Requirement => Without copying any picture, transcribe exactly the lines of the data below from the one containing "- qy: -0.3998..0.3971" through the one containing "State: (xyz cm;".

Data to process below:

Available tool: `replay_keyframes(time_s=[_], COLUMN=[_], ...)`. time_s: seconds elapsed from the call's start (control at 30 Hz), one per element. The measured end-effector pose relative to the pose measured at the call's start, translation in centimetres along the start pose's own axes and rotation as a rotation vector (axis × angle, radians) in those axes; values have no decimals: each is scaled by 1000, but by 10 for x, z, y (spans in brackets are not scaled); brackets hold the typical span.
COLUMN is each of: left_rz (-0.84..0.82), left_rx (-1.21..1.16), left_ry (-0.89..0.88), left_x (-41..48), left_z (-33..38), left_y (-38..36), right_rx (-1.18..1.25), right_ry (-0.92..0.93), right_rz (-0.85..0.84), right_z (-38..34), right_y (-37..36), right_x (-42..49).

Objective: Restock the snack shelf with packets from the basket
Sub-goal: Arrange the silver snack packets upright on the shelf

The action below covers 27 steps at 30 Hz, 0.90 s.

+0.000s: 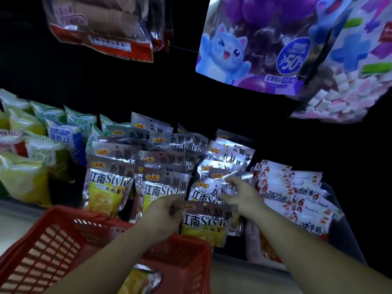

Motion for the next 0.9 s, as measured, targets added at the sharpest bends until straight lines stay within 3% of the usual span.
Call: replay_keyframes(time_s=[0.17, 0.3, 0.43, 0.53, 0.63, 0.73, 0.9], left_rz=[-49, -48, -3, -23, -68, -103, -115], left_rx=[-297, -330, -327, -247, -89, -30, 277], left_ry=[-11, -5, 16, -31, -102, -129, -43], left_x=[-1, -1, 4, 4, 7, 11, 3], left_z=[15, 18, 11, 10, 19, 22, 7], left_y=[-3, -5, -4, -1, 0, -7, -27], right_rx=[-85, -232, -357, -333, -65, 50, 68], right_ry=[-106, -113, -50, -4, 46, 94, 130], right_rz=[-64, 81, 77, 80, -63, -81, -136], right_z=[24, 24, 16, 9, -8, -34, -50], right_y=[-17, -4, -7, -5, 3, 29, 45], right_x=[32, 35, 40, 41, 37, 20, -1])
Point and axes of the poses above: each hand's wrist, its own x-axis towards the middle knuckle, its own y-axis out of the back of the hand, z = x × y, the point moved 7 cm from there along x, towards the middle knuckle
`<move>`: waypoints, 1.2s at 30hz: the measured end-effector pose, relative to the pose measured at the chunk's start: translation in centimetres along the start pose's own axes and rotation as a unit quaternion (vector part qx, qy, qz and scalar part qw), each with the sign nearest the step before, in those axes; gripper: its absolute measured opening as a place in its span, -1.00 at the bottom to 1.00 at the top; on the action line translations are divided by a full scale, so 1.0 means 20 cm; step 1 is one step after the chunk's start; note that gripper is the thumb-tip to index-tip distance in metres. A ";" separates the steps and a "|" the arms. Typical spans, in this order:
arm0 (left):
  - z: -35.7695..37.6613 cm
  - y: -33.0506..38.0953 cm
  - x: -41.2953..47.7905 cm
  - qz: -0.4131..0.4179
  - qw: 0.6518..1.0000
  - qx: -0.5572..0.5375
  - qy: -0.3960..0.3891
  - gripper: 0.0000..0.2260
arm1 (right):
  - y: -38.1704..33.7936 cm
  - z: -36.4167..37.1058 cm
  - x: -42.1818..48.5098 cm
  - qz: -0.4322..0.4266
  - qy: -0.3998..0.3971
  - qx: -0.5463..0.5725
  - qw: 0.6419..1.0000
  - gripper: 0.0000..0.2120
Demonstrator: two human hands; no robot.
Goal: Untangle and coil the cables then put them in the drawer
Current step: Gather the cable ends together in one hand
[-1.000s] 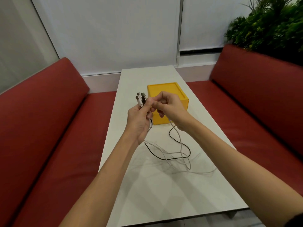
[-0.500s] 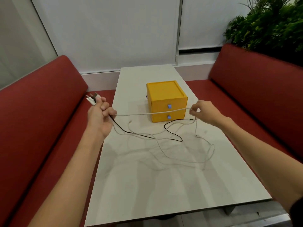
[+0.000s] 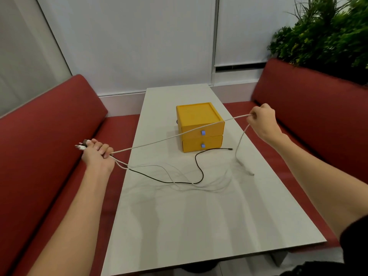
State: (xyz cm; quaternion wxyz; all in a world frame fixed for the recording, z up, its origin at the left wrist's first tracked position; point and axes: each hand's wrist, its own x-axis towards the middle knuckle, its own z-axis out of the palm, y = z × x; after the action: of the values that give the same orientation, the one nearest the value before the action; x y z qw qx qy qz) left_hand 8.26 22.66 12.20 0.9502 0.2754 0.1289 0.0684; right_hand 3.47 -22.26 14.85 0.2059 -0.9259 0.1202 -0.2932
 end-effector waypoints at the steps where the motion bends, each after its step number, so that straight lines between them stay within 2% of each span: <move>1: -0.01 0.01 0.00 -0.004 1.000 0.002 -0.001 -0.67 | -0.01 -0.02 0.01 0.006 0.010 0.022 1.000 -0.84; 6: 0.02 0.00 -0.06 -0.027 0.998 0.044 -0.024 -0.73 | -0.13 -0.03 -0.05 -0.002 0.021 0.155 0.988 -0.91; 9: 0.09 -0.02 -0.12 -0.038 0.994 0.056 -0.087 -0.91 | -0.13 0.09 -0.18 -0.059 -0.043 0.119 0.990 -0.89; 11: 0.12 -0.04 -0.15 -0.051 0.990 0.052 -0.120 -0.91 | -0.11 0.17 -0.28 -0.092 -0.162 0.048 0.981 -0.86; 12: 0.15 -0.05 -0.17 -0.057 0.988 0.052 -0.134 -0.92 | -0.09 0.20 -0.32 -0.098 -0.251 0.000 0.963 -0.83; 14: 0.19 -0.08 -0.22 -0.074 0.982 0.070 -0.157 -0.92 | -0.07 0.25 -0.39 -0.084 -0.416 -0.114 0.898 -0.70; 15: 0.22 -0.11 -0.25 -0.086 0.978 0.089 -0.166 -0.90 | -0.07 0.25 -0.40 -0.074 -0.454 -0.152 0.875 -0.64; 16: 0.24 -0.13 -0.29 -0.100 0.973 0.112 -0.174 -0.84 | -0.08 0.25 -0.41 -0.069 -0.461 -0.165 0.869 -0.61; 18: 0.28 -0.20 -0.38 -0.126 0.958 0.163 -0.201 -0.74 | -0.16 0.20 -0.39 -0.074 -0.397 -0.120 0.907 -0.67; 20: 0.31 -0.27 -0.49 -0.147 0.937 0.217 -0.232 -0.74 | -0.30 0.14 -0.38 -0.054 -0.288 0.035 0.955 -0.76; 21: 0.31 -0.31 -0.54 -0.158 0.925 0.241 -0.249 -0.75 | -0.39 0.09 -0.40 -0.027 -0.256 0.144 0.955 -0.78; 22: 0.32 -0.35 -0.58 -0.169 0.912 0.263 -0.265 -0.75 | -0.50 0.05 -0.42 0.003 -0.246 0.256 0.935 -0.78; 24: 0.33 -0.42 -0.66 -0.184 0.886 0.303 -0.298 -0.76 | -0.66 -0.01 -0.48 0.051 -0.260 0.422 0.867 -0.73; 26: 0.33 -0.46 -0.72 -0.192 0.864 0.336 -0.322 -0.76 | -0.75 -0.05 -0.54 0.070 -0.278 0.498 0.818 -0.68; 27: 0.33 -0.48 -0.74 -0.192 0.858 0.347 -0.328 -0.76 | -0.77 -0.06 -0.56 0.070 -0.282 0.514 0.807 -0.68; 33: 0.27 -0.52 -0.79 -0.185 0.836 0.410 -0.313 -0.68 | -0.70 -0.06 -0.64 0.072 -0.268 0.495 0.824 -0.83; 36: 0.23 -0.53 -0.78 -0.152 0.827 0.446 -0.308 -0.67 | -0.67 -0.05 -0.66 0.086 -0.272 0.517 0.807 -0.85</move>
State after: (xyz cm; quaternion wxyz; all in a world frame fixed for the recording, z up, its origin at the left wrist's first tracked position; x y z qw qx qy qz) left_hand -4.76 8.36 13.40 0.7128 0.6526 -0.1135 -0.2305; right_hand -6.43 -6.11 15.19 0.7031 -0.7098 -0.0306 -0.0292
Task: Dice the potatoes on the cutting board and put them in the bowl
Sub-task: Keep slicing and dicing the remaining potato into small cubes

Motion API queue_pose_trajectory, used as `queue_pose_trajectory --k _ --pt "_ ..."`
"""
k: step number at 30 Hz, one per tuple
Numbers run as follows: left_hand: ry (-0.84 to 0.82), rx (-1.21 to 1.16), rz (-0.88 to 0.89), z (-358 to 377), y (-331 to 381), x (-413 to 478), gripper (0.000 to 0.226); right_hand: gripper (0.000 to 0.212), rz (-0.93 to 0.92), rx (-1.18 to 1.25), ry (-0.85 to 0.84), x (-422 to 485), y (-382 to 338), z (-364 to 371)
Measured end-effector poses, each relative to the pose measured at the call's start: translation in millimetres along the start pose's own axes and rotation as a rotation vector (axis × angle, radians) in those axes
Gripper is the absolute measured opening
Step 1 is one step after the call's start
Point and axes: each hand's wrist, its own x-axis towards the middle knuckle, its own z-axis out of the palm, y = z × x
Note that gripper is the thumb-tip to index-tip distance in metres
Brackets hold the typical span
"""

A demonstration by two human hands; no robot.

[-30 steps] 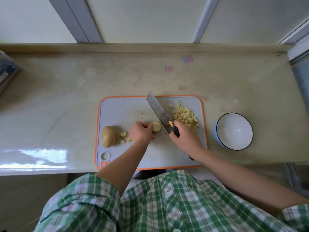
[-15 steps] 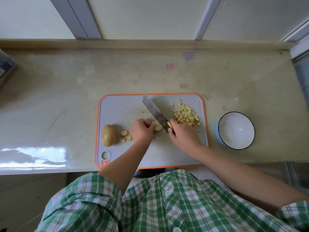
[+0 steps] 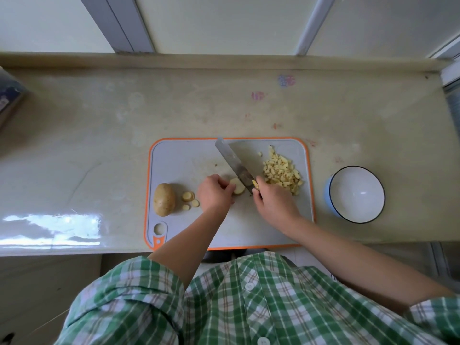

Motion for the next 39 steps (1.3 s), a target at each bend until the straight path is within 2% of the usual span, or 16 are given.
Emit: queue_pose_trajectory --k 6,13,21,27,31,34,39 --pt "0.0 -0.055 -0.027 -3.7 0.6 -2.5 0.018 0.013 -0.012 0.111 0.027 1.6 3.6 -7.3" --pt "-0.001 -0.056 -0.047 -3.4 0.8 -0.4 0.019 0.014 -0.049 0.002 -0.059 4.7 2.2 -10.0" --pt "-0.011 -0.058 -0.059 -4.4 2.8 -1.8 0.019 0.011 -0.044 -0.096 -0.048 4.1 -5.3 -6.4" --pt "-0.011 -0.073 -0.061 -5.8 1.8 -4.0 0.022 0.012 0.0 0.047 -0.008 3.4 -2.4 -5.0" --pt "-0.003 -0.106 -0.062 -6.7 0.9 -5.5 0.019 0.01 -0.036 0.074 0.002 1.5 -3.2 -9.8" --pt "-0.003 -0.13 -0.069 -6.3 0.7 -6.5 0.014 0.009 -0.084 0.042 -0.024 1.4 -4.3 -13.8" --pt "-0.007 -0.134 -0.098 -6.5 2.3 -6.0 0.018 0.01 -0.079 -0.027 -0.064 2.8 -7.2 -13.6"
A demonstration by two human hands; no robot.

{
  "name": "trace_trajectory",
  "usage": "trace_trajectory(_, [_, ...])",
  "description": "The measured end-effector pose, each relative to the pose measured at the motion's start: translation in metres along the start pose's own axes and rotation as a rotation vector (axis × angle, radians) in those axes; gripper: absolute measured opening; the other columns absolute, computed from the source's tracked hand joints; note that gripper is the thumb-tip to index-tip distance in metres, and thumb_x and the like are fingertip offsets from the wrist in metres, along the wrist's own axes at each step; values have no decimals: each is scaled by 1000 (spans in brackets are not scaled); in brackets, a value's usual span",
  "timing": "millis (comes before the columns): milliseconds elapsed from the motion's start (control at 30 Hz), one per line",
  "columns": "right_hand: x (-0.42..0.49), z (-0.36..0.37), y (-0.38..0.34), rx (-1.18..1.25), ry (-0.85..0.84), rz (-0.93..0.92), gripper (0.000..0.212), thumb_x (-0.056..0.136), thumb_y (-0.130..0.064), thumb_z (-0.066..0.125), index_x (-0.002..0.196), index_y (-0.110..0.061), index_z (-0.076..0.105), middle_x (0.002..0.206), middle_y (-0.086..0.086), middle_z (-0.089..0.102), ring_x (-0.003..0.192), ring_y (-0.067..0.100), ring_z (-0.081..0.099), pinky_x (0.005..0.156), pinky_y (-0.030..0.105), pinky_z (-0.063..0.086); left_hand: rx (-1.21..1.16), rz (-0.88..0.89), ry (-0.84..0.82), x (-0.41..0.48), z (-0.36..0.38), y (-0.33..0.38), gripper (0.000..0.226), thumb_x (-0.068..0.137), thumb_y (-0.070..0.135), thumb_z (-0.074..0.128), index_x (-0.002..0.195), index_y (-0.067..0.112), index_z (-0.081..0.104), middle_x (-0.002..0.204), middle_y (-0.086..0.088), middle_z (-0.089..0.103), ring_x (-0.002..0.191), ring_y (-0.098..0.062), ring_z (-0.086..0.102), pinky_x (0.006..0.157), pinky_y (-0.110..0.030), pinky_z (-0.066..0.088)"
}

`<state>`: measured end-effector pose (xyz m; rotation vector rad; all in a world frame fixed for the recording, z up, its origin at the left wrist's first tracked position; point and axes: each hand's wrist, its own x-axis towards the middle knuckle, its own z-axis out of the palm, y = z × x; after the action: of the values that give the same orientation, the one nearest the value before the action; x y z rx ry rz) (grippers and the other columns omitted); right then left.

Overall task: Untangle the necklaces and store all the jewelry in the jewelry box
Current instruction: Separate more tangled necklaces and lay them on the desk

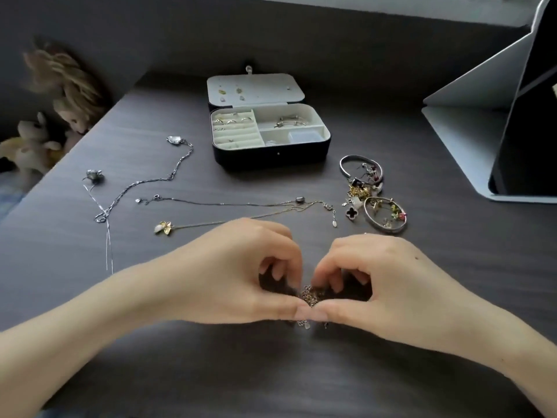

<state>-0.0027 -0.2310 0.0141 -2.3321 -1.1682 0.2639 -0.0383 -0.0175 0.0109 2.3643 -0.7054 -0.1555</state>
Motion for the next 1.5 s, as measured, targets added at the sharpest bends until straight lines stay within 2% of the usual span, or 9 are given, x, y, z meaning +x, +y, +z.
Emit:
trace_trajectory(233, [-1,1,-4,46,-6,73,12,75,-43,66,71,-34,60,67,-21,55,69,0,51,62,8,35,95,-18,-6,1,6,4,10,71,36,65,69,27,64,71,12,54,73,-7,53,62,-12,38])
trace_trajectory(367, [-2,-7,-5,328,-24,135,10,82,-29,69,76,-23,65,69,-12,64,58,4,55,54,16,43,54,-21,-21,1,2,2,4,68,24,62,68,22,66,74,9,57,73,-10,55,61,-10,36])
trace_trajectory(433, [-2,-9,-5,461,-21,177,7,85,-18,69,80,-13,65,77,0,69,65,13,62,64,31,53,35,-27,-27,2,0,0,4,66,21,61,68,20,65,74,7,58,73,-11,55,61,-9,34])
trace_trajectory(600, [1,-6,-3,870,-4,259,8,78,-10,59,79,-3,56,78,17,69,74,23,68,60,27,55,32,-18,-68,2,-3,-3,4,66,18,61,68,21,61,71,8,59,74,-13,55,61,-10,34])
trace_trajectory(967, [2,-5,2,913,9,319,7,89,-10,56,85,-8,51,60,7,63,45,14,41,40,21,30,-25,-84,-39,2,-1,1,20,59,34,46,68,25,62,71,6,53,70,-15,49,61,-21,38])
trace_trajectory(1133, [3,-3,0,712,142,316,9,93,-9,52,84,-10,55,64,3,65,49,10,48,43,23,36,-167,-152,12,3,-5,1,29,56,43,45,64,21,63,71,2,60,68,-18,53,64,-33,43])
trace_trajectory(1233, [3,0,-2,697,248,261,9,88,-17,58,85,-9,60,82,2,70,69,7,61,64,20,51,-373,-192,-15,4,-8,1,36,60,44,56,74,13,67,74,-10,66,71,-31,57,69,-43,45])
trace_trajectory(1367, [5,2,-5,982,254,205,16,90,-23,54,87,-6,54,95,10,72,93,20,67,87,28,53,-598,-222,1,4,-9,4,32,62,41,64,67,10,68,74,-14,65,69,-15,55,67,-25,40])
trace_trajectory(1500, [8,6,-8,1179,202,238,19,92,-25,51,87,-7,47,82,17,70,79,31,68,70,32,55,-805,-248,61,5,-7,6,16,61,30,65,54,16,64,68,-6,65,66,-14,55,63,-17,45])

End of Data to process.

Answer to this task =>
  - qy: -0.3998..0.3971
  - qx: -0.5463..0.5725
  - qw: 0.6419..1.0000
  - gripper: 0.0000..0.2120
Demonstrator: two human hands; no robot.
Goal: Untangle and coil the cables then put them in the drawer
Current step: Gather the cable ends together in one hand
[-1.000s] 
[-0.500s] 
[+0.000s] 
State: (xyz cm; quaternion wxyz; all in a world frame fixed for the recording, z up, its origin at the left wrist's first tracked position; point and axes: each hand's wrist, its own x-axis towards the middle knuckle, its own z-axis out of the palm, y = z × x; after the action: of the values that give the same orientation, the one nearest the value before the action; x y z qw qx qy qz) left_hand 8.26 22.66 12.20 0.9502 0.2754 0.1289 0.0684; right_hand 3.47 -22.26 14.85 0.2059 -0.9259 0.1202 -0.2932

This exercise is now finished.